[HN Gopher] We made Postgres writes faster, but it broke replica...
___________________________________________________________________
We made Postgres writes faster, but it broke replication
Author : philippemnoel
Score : 186 points
Date : 2025-07-21 11:26 UTC (11 hours ago)
(HTM) web link (www.paradedb.com)
(TXT) w3m dump (www.paradedb.com)
| timetoogo wrote:
| Love this style of no-fluff technical deep dive. HN needs more
| content like this.
| otterley wrote:
| > To be an effective alternative to Elasticsearch we needed to
| support high ingest workloads in real time.
|
| Why not just use OpenSearch or ElasticSearch? The tool is already
| in the inventory; why use a screwdriver when a chisel is needed
| and available?
|
| This is another one of those "when you have a hammer, everything
| looks like your thumb" stories.
| iw2rmb wrote:
| Because you don't need to sync and you have ACID with joins.
| otterley wrote:
| Is there a whole business to be had with those advantages
| alone? I'm curious as to who the target market is.
| levkk wrote:
| My last big co, we had a team of 10 who's entire job was to
| sync data from Postgres into Elastic. It would take weeks
| and fallover regularly due to traffic.
|
| If we could have a DB that could do search and be a store
| of record, it would be amazing.
| mathewpregasen wrote:
| Yeah, in general, I think a lot of businesses would love
| to skip ETL pipelines if possible / consolidate data.
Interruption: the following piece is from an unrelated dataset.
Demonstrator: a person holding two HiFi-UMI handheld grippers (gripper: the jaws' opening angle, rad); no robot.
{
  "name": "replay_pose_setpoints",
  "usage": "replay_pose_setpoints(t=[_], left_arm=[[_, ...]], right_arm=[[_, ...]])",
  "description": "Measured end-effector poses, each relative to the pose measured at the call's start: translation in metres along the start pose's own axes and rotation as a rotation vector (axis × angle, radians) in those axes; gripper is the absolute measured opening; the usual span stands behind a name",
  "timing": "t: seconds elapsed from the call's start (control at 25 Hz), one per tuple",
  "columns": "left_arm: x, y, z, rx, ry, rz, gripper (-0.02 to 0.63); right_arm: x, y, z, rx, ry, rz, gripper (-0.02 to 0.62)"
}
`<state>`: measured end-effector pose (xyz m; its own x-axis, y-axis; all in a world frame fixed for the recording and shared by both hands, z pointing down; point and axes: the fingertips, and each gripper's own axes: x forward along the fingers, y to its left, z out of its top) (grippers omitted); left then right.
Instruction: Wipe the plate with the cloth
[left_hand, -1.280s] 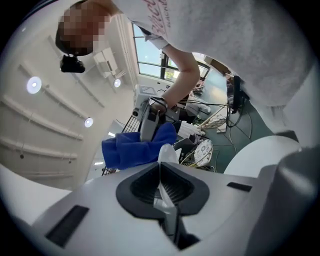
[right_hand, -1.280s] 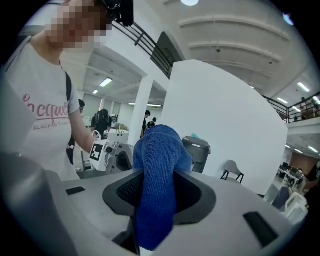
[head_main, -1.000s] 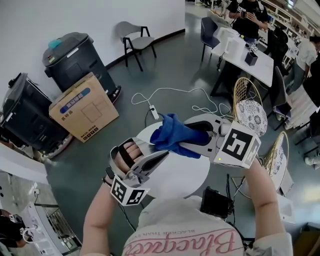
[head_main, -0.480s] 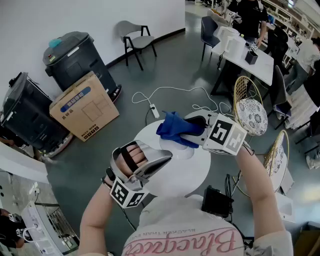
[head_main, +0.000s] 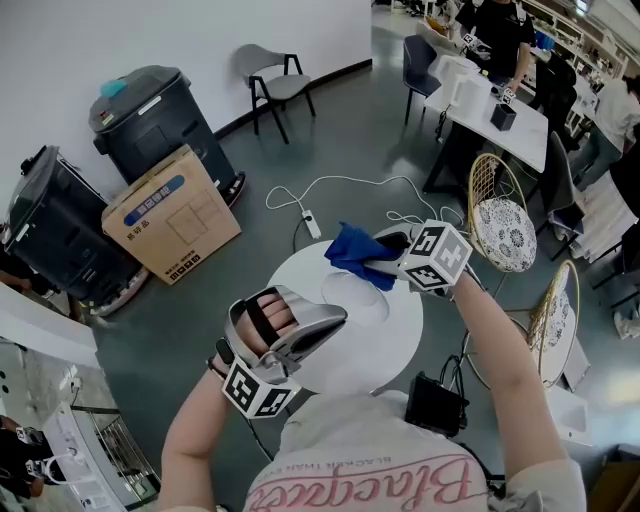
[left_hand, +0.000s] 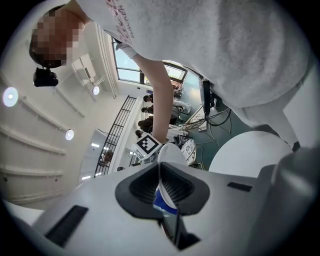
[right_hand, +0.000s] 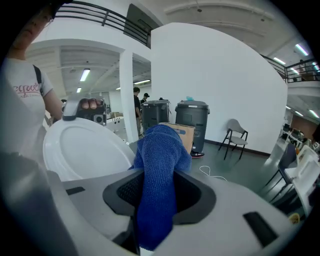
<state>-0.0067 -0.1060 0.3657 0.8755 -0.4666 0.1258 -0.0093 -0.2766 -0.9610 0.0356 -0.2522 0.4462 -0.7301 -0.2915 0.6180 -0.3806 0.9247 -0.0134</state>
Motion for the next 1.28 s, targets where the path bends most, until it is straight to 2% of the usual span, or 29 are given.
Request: replay_pose_setpoints(t=[0.12,0.24,0.44,0.64,0.76,0.84,0.96,1.04,1.28], left_arm=[[-0.003,0.001,-0.001,-0.047,0.003,0.015,0.022],[-0.007,0.007,-0.007,-0.145,0.011,0.048,0.021],[-0.017,0.016,-0.028,-0.422,0.036,0.144,0.02],[-0.024,0.016,-0.069,-0.72,0.128,0.244,0.018],[-0.027,0.017,-0.091,-0.822,0.179,0.293,0.017],[-0.026,0.019,-0.098,-0.892,0.174,0.347,0.017],[-0.024,0.02,-0.105,-1.043,0.161,0.436,0.017],[-0.025,0.018,-0.11,-1.13,0.172,0.464,0.017],[-0.023,0.017,-0.118,-1.279,0.168,0.52,0.017]], right_arm=[[0.004,-0.012,-0.014,0.039,0.021,-0.047,0.147],[-0.006,-0.017,-0.011,0.093,-0.049,-0.083,0.147],[-0.034,-0.017,0.0,0.128,-0.179,-0.161,0.147],[-0.064,-0.011,0.005,0.134,-0.281,-0.268,0.147],[-0.081,-0.003,0.012,0.125,-0.345,-0.336,0.147],[-0.091,0.003,0.017,0.13,-0.393,-0.377,0.147],[-0.1,0.014,0.02,0.141,-0.449,-0.43,0.147],[-0.102,0.022,0.021,0.137,-0.471,-0.472,0.147],[-0.099,0.034,0.018,0.173,-0.5,-0.563,0.147]])
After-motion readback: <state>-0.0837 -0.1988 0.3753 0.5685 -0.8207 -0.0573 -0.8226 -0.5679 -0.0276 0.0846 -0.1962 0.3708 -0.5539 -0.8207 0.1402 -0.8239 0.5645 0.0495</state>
| Postgres is a very much a neutral database to extend
| upon, maybe a wild analogy but it's the canola oil of
| databases
| strbean wrote:
| Total tangent, but I think "Canola is a neutral oil" is a
| lie. It's got the most distinctive (and in my opinion,
| bad) flavor of the common cooking oils.
| retakeming wrote:
| What would you say is the most neutral oil then?
| ahartmetz wrote:
| Sunflower oil? It seems to very reliably taste like
| nothing.
| mikegreenberg wrote:
| Once upon a time, I was using postgres for OLTP and OLAP
| purposes combined with in-database transforms using
| TimescaleDB. I had a schema for optimized ingestion and
| then several aggregate views which produced a bunch of
| purpose-specific "materialized" tables for efficient
| analysis based on the ingestion tables.
|
| Timescale had a nice way of abstracting away the cost of
| updating these views without putting too much load on
| ingestion (processing multiple TBs of data a time in a
| single instance with about 500Gb of data churn daily).
| worldsayshi wrote:
| One db that could be interesting here is CrateDB. It's a
| Lucene based DB that supports the postgres wire protocol.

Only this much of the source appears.